| Task to carry out |
After locating the line that contains "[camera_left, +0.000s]" in the data below, set down exactly that line and each one after it through the line that contains "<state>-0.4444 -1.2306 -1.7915", and nothing more.

| Provided data |
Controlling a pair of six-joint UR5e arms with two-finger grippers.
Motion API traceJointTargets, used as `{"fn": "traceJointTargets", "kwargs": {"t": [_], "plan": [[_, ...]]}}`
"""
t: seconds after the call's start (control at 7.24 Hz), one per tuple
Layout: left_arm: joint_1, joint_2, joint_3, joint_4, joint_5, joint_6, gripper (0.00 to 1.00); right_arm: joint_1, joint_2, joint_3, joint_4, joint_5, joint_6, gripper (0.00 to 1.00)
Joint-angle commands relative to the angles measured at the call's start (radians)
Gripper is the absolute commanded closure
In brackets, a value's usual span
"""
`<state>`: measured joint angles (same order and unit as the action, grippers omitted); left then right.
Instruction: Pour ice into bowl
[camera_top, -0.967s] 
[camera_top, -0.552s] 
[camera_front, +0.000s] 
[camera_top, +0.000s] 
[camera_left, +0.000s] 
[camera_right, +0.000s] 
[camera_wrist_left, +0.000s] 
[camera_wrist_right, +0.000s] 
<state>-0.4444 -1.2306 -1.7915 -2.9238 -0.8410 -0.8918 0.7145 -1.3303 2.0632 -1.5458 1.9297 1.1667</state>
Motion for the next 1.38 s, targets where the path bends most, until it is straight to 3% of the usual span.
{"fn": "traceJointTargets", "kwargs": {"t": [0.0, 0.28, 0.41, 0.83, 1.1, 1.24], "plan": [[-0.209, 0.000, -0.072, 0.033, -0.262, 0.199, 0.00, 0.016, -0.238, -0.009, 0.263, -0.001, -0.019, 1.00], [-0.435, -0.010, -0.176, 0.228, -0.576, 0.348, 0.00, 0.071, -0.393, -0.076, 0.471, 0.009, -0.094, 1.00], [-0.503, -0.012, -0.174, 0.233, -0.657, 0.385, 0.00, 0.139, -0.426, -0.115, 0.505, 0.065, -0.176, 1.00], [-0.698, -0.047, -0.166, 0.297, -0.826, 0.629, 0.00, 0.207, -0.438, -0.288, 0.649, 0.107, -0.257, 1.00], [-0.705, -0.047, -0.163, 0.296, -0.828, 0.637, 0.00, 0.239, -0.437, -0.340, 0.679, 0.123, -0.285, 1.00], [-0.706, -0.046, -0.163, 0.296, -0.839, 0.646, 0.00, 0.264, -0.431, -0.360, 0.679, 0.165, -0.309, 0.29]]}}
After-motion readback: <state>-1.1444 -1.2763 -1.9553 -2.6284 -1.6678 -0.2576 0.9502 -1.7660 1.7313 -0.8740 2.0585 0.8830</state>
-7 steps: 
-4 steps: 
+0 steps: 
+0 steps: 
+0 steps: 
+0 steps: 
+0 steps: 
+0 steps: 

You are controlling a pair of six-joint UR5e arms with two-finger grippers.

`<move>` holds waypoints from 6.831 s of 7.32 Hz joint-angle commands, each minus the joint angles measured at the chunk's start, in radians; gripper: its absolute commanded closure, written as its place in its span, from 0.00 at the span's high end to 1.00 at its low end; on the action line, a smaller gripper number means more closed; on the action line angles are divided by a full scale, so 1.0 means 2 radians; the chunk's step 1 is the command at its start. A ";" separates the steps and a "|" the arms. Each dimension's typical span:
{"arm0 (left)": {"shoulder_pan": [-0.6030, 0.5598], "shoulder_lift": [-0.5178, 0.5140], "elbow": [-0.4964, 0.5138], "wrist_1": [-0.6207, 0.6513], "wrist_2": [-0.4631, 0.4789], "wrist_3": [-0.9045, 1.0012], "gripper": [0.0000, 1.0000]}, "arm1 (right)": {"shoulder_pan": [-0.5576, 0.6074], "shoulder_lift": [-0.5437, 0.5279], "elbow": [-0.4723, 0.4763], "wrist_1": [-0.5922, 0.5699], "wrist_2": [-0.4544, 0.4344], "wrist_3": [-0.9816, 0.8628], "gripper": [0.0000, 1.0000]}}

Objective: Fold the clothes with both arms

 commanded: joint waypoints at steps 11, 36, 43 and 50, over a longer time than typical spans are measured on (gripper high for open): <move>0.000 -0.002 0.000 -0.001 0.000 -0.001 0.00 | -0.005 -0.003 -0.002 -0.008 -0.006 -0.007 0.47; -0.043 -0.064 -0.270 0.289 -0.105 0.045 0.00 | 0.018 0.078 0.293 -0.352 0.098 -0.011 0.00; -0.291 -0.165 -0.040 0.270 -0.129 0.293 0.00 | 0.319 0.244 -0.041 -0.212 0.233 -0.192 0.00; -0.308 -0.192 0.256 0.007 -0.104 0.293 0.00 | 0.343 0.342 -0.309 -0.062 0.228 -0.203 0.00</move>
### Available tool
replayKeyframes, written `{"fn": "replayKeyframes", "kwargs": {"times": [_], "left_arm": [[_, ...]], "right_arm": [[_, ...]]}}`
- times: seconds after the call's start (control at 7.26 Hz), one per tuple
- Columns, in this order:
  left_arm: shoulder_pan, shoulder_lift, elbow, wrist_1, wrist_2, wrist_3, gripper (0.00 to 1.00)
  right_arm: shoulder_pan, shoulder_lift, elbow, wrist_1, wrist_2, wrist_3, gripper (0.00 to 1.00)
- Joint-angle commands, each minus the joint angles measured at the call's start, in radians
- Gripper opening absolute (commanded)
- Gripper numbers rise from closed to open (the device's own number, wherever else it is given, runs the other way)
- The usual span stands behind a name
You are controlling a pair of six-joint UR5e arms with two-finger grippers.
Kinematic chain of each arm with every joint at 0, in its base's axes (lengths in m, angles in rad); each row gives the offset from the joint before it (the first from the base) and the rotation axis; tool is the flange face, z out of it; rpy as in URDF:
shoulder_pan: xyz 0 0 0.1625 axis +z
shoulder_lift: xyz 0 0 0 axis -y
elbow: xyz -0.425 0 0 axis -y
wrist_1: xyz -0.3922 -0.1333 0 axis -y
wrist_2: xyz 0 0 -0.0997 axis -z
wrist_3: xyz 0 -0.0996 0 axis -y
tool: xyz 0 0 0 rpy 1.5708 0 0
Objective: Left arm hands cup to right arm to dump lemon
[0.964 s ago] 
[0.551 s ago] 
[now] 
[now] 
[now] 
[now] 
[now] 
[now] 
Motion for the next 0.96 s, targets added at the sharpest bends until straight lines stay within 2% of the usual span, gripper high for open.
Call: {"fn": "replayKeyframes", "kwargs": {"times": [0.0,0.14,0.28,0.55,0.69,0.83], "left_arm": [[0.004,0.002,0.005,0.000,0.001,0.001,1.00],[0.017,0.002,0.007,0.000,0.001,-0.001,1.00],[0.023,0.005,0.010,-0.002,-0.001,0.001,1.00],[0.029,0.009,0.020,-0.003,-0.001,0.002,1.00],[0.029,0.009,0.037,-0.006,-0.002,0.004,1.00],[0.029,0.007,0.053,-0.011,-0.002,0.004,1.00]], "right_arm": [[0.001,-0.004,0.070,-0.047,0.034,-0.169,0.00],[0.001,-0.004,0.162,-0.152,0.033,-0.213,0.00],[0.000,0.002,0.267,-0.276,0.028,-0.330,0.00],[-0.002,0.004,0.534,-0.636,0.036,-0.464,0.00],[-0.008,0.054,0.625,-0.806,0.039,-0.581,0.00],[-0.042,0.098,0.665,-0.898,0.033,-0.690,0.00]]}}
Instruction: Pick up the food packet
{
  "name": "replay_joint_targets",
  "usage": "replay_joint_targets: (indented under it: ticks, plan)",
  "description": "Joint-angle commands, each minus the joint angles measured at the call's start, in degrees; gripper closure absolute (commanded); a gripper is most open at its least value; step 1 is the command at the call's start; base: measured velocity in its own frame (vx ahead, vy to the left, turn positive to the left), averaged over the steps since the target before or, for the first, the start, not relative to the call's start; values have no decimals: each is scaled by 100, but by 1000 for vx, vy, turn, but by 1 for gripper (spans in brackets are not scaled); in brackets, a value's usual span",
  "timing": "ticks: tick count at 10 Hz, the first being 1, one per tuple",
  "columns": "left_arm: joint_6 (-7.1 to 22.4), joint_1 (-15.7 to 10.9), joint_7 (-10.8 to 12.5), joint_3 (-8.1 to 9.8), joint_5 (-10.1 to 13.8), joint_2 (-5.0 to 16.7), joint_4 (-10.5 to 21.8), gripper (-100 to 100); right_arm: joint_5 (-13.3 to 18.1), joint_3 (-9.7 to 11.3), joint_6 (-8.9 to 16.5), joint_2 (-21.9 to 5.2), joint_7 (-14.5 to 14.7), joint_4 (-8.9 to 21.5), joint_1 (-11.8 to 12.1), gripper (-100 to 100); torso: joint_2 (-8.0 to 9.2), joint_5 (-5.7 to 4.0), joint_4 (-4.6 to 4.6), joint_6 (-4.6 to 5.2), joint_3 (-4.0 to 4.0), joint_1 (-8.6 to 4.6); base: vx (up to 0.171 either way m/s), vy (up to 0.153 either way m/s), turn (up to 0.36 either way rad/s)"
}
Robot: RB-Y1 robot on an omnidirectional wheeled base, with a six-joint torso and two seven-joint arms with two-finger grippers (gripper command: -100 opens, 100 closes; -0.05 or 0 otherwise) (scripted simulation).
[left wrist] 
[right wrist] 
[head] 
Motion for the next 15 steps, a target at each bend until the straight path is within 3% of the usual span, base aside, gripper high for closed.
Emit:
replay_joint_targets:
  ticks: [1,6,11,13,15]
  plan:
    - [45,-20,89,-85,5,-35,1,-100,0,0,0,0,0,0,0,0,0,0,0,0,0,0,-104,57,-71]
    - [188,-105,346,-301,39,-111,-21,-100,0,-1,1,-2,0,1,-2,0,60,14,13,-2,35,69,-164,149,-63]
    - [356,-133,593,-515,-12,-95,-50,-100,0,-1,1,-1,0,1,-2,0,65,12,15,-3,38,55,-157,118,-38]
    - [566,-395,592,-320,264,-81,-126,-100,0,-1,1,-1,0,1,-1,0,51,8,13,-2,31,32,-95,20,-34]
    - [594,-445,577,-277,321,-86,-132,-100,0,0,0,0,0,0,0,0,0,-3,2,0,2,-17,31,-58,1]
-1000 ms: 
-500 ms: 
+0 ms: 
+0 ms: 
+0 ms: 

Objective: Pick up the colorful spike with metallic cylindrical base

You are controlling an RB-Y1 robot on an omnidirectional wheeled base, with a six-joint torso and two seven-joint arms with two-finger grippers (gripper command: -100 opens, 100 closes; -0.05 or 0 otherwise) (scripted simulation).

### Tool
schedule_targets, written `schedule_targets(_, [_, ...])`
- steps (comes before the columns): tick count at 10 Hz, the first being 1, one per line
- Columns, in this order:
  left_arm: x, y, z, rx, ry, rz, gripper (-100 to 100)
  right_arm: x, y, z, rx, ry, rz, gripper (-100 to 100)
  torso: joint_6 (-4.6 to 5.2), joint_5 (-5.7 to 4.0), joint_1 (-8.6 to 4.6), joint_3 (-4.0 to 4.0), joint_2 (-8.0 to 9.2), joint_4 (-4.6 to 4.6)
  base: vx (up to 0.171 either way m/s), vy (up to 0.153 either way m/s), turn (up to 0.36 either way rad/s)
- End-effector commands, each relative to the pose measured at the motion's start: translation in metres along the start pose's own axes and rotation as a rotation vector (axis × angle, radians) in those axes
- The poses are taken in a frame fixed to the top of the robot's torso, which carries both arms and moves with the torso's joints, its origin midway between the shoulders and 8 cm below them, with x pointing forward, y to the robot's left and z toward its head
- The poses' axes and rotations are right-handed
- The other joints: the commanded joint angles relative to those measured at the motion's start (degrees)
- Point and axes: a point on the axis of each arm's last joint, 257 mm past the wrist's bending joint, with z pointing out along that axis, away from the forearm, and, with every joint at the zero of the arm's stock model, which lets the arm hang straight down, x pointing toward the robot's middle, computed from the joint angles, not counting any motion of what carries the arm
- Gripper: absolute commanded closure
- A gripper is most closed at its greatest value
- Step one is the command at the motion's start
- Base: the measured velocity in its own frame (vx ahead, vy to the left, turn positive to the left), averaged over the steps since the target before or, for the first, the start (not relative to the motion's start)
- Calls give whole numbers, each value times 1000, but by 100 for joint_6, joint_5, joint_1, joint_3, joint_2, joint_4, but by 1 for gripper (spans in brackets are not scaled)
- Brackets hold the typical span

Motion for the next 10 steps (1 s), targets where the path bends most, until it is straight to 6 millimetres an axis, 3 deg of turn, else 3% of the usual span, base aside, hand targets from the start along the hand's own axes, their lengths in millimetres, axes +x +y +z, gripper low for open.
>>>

| Task response |
[camera_left, +0.000s] 
[camera_right, +0.000s] 
[camera_wrist_left, +0.000s] 
[camera_wrist_right, +0.000s] 
<state>-0.4444 -1.2306 -1.7915 -2.9238 -0.8410 -0.8918 0.7145 -1.3303 2.0632 -1.5458 1.9297 1.1667</state>

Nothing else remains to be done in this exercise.